Analistas dizem que julgamento de militares não deve ser diferenciado

Analistas contrários à posição do Exército – de que militares envolvidos em operações de segurança pública deveriam responder a eventuais processos na Justiça Militar – afirmaram ao UOL que o sistema judicial deve procurar isonomia em todos os casos.

O comandante do Exército, general Eduardo Dias da Costa Villas Boas afirmou à reportagem que a sociedade deveria debater os "efeitos colaterais" de ações militares mais efetivas contra o crime organizado.

Ele sugeriu a criação de instrumentos legais para amparar ações de segurança pública das Forças Armadas no Rio de Janeiro. O general apoiou a aprovação de uma lei que tramita no Congresso e determina que eventuais processos judiciais contra militares por crimes cometidos em ações de Garantia da Lei e da Ordem sejam julgados na Justiça Militar, que em sua opinião é mais rígida e rápida que a Justiça comum.

Atualmente a lei determina que militares que cometam homicídios em operações em território nacional sejam julgados no Tribunal do Júri. Segundo o professor de direito constitucional da Universidade de São Paulo, Rubens Beçak, embora a proposta não seja inconstitucional e haja jurisprudência de que crimes envolvendo militares sejam julgados em tribunais militares, todos os cidadãos deveriam ser tratados de forma isonômica diante da lei.

"Se alguém é tratado de forma diferenciada, isso gera desconfiança e uma sensação de injustiça", disse o jurista. Segundo ele, em meio ao atual clamor popular por ações das Forças Armadas contra a criminalidade, a Justiça precisa encontrar equilíbrio para julgar sem ser influenciada pelas opiniões da população, mas ao mesmo tempo sem se distanciar muito da realidade das ruas.

Segundo Rafael Custódio, que coordena a área que analisa violência institucional na organização de defesa de direitos humanos Conectas, todos os cidadãos, inclusive os militares, têm que ser julgados de forma igual.

Segundo ele, a ideia sugerida pelos militares soaria como se eles soubessem que vão ocorrer violações de direitos humanos. "Eles [militares] devem sim tomar cuidado para não cometer violações", disse.

Custódio afirmou que as Forças Armadas não têm treinamento para fazer o papel de polícia, mas sim para combater inimigos em uma situação de guerra.
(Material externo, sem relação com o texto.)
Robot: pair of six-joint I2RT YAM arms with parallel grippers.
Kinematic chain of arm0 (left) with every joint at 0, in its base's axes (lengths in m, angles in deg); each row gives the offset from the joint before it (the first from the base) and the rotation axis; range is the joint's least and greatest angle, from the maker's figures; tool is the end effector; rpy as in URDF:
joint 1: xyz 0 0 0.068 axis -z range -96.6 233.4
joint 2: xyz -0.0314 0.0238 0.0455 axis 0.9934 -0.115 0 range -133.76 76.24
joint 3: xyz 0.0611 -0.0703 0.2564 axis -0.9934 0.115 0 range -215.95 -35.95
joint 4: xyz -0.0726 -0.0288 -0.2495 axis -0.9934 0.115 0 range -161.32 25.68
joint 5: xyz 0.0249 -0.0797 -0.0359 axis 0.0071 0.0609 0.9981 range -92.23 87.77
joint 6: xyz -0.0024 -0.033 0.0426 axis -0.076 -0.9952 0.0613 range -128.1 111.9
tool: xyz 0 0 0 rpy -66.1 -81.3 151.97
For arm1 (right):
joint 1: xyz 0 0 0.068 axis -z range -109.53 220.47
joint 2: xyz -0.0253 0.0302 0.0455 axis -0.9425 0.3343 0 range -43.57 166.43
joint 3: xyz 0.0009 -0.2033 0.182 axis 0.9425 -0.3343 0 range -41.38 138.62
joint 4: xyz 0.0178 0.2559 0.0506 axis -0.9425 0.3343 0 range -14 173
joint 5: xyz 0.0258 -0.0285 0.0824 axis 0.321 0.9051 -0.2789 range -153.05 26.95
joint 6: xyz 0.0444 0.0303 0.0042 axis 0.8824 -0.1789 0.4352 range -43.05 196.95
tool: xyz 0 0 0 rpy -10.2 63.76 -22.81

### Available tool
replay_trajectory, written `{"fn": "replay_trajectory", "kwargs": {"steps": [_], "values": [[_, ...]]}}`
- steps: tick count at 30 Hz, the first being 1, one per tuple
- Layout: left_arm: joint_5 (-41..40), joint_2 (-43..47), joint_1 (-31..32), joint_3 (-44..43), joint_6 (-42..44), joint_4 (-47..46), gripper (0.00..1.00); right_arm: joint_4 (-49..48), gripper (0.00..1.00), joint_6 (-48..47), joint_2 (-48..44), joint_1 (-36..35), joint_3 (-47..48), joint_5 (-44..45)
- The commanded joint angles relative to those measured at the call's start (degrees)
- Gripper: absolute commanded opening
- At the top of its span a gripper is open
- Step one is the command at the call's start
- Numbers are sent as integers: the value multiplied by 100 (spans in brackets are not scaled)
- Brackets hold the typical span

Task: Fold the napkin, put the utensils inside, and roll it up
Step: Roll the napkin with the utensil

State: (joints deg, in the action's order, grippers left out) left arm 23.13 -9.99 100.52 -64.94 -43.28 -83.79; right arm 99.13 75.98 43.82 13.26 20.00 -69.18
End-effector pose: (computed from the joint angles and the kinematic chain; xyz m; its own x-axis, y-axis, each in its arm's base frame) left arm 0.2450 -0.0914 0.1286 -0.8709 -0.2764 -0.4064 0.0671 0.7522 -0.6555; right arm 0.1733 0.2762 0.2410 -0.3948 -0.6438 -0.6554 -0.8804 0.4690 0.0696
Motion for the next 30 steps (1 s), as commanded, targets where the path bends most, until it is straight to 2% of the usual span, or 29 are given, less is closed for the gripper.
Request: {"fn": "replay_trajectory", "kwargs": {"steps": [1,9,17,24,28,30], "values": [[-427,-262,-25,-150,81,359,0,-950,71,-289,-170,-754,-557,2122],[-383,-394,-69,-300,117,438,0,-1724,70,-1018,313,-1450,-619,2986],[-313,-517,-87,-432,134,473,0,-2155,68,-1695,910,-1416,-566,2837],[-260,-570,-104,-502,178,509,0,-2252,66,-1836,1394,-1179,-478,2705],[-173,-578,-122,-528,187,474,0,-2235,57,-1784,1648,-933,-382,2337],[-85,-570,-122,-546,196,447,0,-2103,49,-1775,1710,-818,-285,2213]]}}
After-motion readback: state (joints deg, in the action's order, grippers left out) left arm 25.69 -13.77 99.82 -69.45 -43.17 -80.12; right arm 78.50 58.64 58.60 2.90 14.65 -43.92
Para ele, um emprego melhor dos militares seria patrulhando as fronteiras para impedir a entrada de drogas e armas. Ele disse que deixar que militares fossem julgados por outros militares por crimes contra civis seria conceder um privilégio à classe.

Exceção

O general da reserva Augusto Heleno Ribeiro Pereira, que comandou os militares da missão de paz da ONU no Haiti entre 2004 e 2005, afirmou que é preciso levar em conta a realidade das ruas ao discutir esse tema.

Ele é favorável ao julgamento de possíveis crimes de militares contra civis na Justiça Militar. "O julgamento desses militares pela Justiça Militar não é um privilégio porque a situação atual no Rio é de exceção". Tem que ir na operação para sentir o que acontece.

É fácil falar e se basear em argumentos jurídicos quando se está na sua mesa de trabalho ou sentado no sofá de casa. Quem foi à Rocinha alguma vez sabe que não é fácil", disse.

Segundo ele, é difícil exigir de um soldado de 18 anos um controle emocional perfeito em uma situação de combate. "Ele pode levar 10 anos para ser julgado [na Justiça comum] por ter matado um criminoso que o atacou em uma operação. Isso pode acabar com a vida dele", disse Ribeiro Pereira.

Segundo ele, no Haiti as tropas brasileiras conseguiram pacificar as favelas da capital Porto Príncipe porque as regras que os militares tinham que seguir eram mais flexíveis.